Fuller is a pharmacy company CEO, directly responsible for the suffering of thousands and never held accountable. She confronts Ted's seemingly unhinged speeches with therapy-speak platitudes, insincere strategies to regain control of the situation. On the surface level, “Bugonia” is a tale of evil versus evil. Much like the collapsing colonies Ted is obsessed with, Fuller is a queen bee, ruling over a colony of what she sees as drones. Her opening scene has her guilt-tripping employees into staying after the hours they can legally be kept on, to get around new worker rights mandates. Ted is an extremist, a kidnapper who electrocutes his bound and captive prisoner. His rantings make Fuller seem like the reasonable one. However, during a key confrontation, she reveals that she's exactly as petty as you'd expect someone in her position to be. She sees herself as superior to underclassmen like Ted and his comatose mother. In other words, while Ted's methods might go too far and his beliefs are delusional, he is actually taking the fight to the Powers That Be and seeking out sorely needed justice. Both are bad but, ya know, at least one is recognizable as a human being and not a blood-hungry capitalist. 

The more we learn of Ted's history, the more sympathetic he inevitably becomes. Through black-and-white dream sequences, the film's most willfully surreal moments, we learn of his relationship with his mother. She was seemingly an addict who underwent an experimental treatment that stuck her in a coma. The corporate reaction to this was insincere. No wonder he's pissed. He references a time before life got all fucked-up. I hope we've all learned that nostalgic feelings for an idealized past is based more in fascist ideology than any reality. At the same time, I don't blame this guy for longing for a more innocent period in his life. When he still had his mom, before his world fell apart, back when things made some degree of sense. Conspiracy theorists look for patterns in the universe to establish order over the seeming chaos of our lives. Naturally they appeal to someone whose life has too often been at the mercy of the cruel and unpredictable.

There's a specific reason he's stuck in this childhood mindset too. An early scene has Ted waxing poetically on how bees pollinating flowers is like sex without “the messy parts.” He chemically castrates himself and his cousin with hormonal injections so they are not distracted by sexual thoughts. Later on, we meet a local cop who was apparently Teddy's childhood babysitter. And, we learn soon enough, molested him as a boy. Lanthimos cast Stavros Halkias, best known as the chummy co-host of a hilariously vulgar podcast, to emphasize how commonplace abuse like this truly is. Teddy's entire paranoid mindset is a reaction to sexual trauma in his childhood, another way to impose order on the random horrors of life. Sexual trauma as the origin point of a splintered mind is a well understood phenomenon. If you've dug into the schizo-posting that's run rampant on social media in the past months, you also know conspiracy theories swirl around abuse such as this as a method for mind control. I don't know about that but all of these things are different types of control. If “Bugonia” is a film concerned with queens having sway over their hives, about the strata of power, these ideas fit right in.

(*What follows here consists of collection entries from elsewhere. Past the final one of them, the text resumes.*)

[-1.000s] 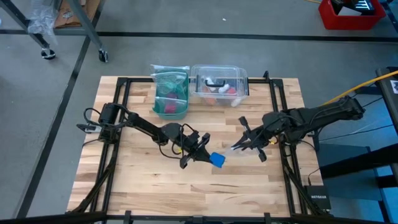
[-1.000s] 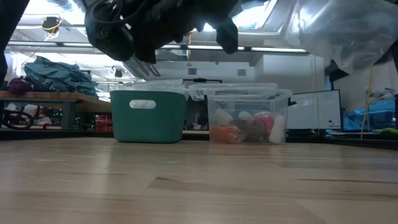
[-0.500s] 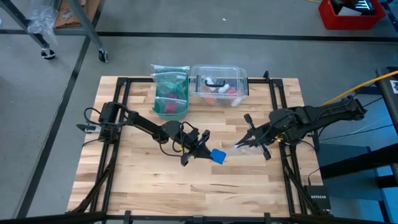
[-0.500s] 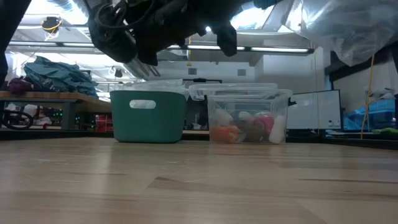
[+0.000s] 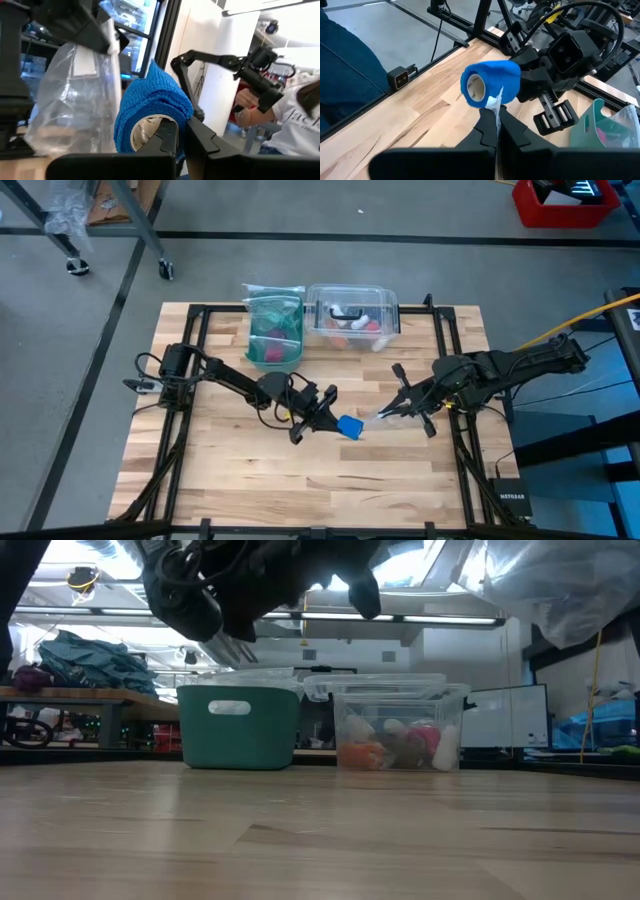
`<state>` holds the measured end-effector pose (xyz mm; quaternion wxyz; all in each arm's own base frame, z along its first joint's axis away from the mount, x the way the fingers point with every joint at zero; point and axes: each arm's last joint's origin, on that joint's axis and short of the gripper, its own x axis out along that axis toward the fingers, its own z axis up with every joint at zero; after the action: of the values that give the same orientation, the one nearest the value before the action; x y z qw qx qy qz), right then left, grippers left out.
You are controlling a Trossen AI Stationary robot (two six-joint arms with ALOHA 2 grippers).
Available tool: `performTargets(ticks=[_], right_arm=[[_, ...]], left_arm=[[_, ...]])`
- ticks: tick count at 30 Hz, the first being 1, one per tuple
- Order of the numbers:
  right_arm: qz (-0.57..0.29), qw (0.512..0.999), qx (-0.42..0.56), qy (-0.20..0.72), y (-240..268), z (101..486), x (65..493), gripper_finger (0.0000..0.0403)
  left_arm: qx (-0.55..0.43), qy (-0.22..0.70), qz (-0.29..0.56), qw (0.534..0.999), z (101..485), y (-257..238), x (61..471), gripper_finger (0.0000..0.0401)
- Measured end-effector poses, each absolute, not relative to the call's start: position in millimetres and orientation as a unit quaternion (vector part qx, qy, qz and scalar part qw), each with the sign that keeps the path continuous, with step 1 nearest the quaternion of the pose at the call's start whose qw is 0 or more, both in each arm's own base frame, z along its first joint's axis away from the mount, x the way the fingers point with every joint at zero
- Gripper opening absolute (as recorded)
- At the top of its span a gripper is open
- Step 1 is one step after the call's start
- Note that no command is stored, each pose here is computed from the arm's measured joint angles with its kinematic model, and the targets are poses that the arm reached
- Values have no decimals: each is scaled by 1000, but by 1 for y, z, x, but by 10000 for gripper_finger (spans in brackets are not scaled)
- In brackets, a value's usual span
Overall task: Roll bandage
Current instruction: Put the blue bandage into the transparent zip bag
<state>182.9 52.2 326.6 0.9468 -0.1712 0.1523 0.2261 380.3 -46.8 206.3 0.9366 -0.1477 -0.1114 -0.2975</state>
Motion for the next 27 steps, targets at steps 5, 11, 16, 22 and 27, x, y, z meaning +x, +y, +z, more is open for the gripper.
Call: performTargets(ticks=[5,11,16,22,27], right_arm=[[226,947,-171,152,52,327,183,1],[226,947,-171,151,52,327,183,1],[222,948,-172,149,52,327,183,1],[220,950,-172,141,52,328,185,1],[216,953,-172,121,53,332,187,1]], left_arm=[[-128,-93,-290,944,201,-46,382,1],[-134,-82,-288,945,199,-45,383,1],[-136,-69,-286,946,197,-45,383,1],[-132,-70,-286,947,197,-45,383,1],[-133,-76,-287,946,200,-46,385,1]])
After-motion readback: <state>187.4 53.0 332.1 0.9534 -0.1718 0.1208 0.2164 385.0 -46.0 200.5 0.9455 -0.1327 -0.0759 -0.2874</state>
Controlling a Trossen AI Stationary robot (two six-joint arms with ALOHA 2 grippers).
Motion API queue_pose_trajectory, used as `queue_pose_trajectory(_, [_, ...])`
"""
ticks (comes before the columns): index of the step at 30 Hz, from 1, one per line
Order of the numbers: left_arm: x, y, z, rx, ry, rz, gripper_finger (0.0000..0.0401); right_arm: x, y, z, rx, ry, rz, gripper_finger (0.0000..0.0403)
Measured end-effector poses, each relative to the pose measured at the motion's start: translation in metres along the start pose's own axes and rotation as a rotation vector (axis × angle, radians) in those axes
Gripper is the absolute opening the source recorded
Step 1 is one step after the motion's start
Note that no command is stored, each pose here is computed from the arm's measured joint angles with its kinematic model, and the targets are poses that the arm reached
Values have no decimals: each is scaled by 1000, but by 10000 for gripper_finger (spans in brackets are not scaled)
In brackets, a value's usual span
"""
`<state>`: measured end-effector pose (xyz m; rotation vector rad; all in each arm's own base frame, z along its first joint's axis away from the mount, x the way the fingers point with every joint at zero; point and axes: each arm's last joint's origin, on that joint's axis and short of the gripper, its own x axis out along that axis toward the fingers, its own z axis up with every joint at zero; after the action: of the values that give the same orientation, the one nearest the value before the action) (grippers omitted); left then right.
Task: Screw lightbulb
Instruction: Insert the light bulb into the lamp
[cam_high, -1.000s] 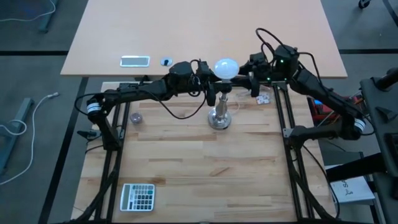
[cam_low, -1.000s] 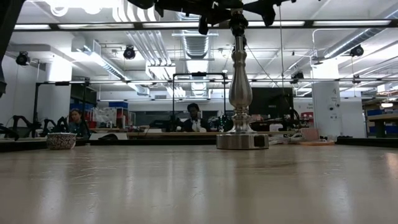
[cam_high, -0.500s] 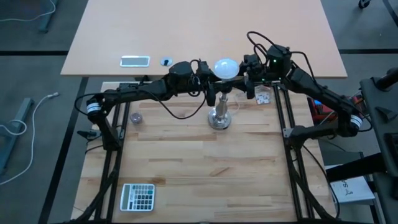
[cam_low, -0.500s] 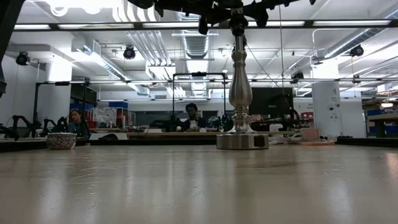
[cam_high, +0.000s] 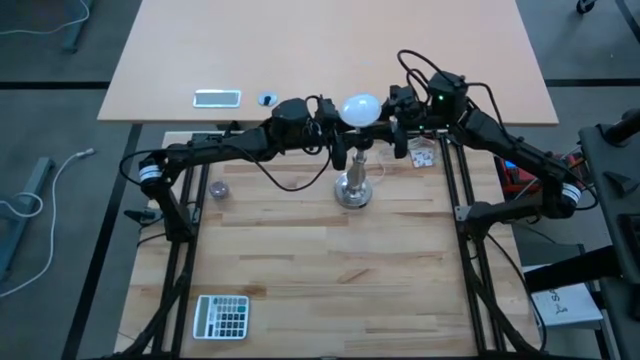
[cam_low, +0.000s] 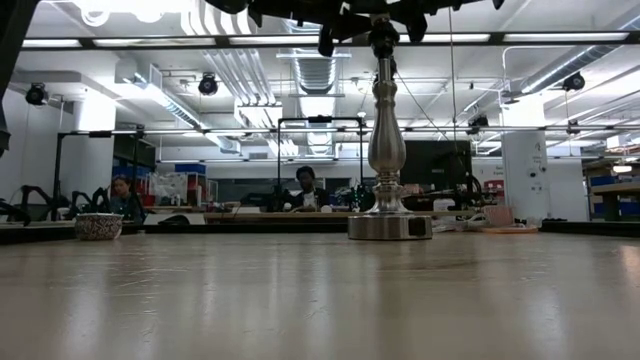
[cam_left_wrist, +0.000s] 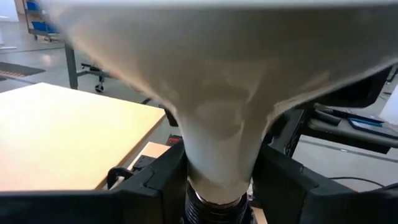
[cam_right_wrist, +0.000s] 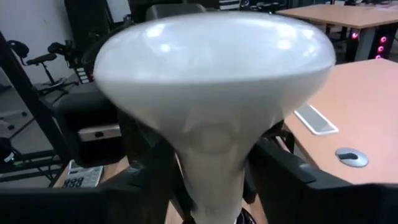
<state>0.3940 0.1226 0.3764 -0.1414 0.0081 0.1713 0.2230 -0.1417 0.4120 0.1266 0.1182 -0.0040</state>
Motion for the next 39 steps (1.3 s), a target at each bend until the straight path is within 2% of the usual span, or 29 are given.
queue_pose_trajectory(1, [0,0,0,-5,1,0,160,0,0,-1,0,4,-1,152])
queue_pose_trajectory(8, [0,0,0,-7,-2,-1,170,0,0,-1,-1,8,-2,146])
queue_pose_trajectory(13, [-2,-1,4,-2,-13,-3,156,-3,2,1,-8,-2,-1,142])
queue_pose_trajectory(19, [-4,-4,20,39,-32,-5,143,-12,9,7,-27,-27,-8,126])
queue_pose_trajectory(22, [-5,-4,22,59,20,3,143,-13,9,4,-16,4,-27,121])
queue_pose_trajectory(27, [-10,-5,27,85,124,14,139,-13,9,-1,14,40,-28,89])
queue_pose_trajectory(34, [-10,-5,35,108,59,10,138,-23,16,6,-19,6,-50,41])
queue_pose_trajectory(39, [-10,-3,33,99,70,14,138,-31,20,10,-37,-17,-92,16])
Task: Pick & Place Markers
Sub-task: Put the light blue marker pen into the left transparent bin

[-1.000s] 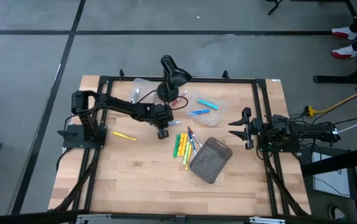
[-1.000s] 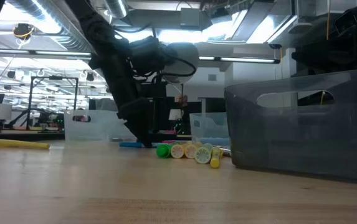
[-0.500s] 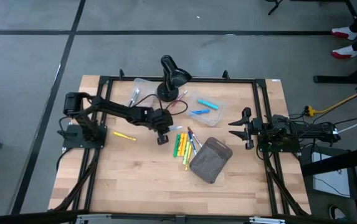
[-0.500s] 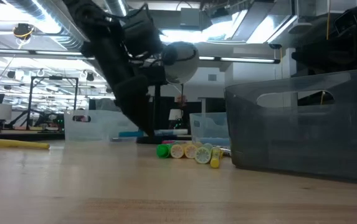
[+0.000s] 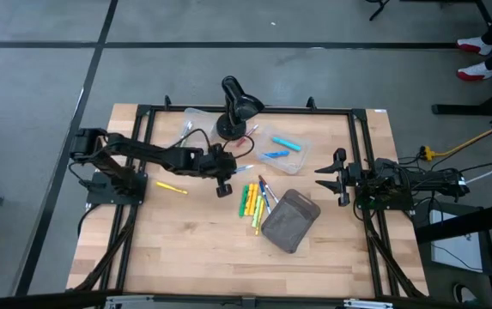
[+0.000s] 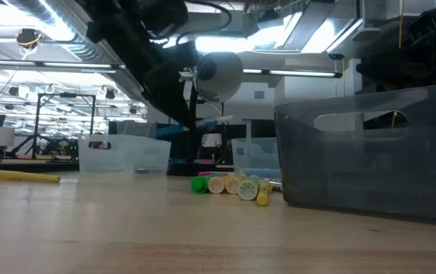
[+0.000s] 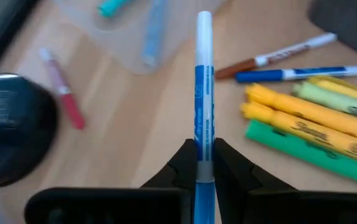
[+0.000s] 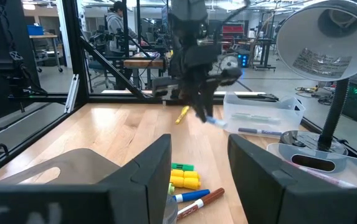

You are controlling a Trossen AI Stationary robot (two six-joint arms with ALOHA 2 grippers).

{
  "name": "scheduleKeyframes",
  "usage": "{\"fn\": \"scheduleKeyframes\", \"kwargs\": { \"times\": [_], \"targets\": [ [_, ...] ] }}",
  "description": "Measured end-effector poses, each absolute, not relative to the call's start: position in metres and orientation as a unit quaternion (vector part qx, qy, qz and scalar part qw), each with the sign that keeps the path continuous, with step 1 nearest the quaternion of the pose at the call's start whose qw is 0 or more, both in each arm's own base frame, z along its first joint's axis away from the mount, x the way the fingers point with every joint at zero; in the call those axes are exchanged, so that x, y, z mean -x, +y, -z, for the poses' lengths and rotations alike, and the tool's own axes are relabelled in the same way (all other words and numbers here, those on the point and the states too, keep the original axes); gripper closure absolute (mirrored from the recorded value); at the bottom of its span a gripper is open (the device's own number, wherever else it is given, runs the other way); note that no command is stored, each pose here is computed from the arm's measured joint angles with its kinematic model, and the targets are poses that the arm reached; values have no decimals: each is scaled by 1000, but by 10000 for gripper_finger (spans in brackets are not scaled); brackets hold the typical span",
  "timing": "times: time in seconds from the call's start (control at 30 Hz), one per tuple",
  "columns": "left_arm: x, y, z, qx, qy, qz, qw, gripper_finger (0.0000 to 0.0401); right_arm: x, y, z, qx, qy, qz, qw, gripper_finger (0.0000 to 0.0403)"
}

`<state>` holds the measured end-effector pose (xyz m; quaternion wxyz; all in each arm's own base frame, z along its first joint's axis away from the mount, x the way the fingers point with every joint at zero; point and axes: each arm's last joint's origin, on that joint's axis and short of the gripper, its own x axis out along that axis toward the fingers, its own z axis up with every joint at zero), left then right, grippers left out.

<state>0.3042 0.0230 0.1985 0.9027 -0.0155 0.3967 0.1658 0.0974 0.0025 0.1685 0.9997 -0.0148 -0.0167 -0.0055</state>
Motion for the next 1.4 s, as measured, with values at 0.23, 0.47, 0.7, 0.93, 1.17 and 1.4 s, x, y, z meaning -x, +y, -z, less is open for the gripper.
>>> {"fn": "scheduleKeyframes", "kwargs": {
  "times": [0.23,0.47,0.7,0.93,1.17,1.4],
  "targets": [
    [-275,27,-204,12,363,-229,903,375,-97,3,-168,15,-17,5,1000,246],
    [-241,28,-222,19,269,-283,921,375,-97,3,-169,15,-17,5,1000,246],
    [-214,33,-236,32,215,-328,919,375,-97,3,-169,15,-17,5,1000,246],
    [-204,41,-240,32,199,-365,909,375,-97,3,-168,15,-17,5,1000,246],
    [-202,46,-241,37,195,-376,905,375,-97,3,-169,15,-17,5,1000,246],
    [-203,46,-243,43,184,-380,906,375,-97,3,-169,15,-17,5,1000,246]
  ]
}}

All of that is extremely dark and depressing stuff. Which might seem at odds with “Bugonia” also being a comedy. Yorgos Lanthimos' particular brand of absurd humor is well established by now. “Bugonia” rests unsteadily between the inhuman horror of “A Killing of a Sacred Deer” and the darkness-tinged wackiness of “Kinds of Kindness.” Working from someone else's script means the film is not as heavy on the oddball, staccato dialogue as Lanthimos' earlier work. However, the director's style is still undeniable. Robbie Ryan's cinematography is precise, placing the characters like figures within a diorama. The production design is similarly exact, the sterile offices contrasting with the filth of Ted's basement. The musical score acts as a punchline of sorts, a burst of bombastic sound that put an exclamation point on many absurd moments. The most apparent evidence that we are meant to be amused somewhat by these events on-screen are the bursts of cartoonish ultra-violence. When blood splatters in “Bugonia,” it comes in “Evil Dead”-like waves of crimson. 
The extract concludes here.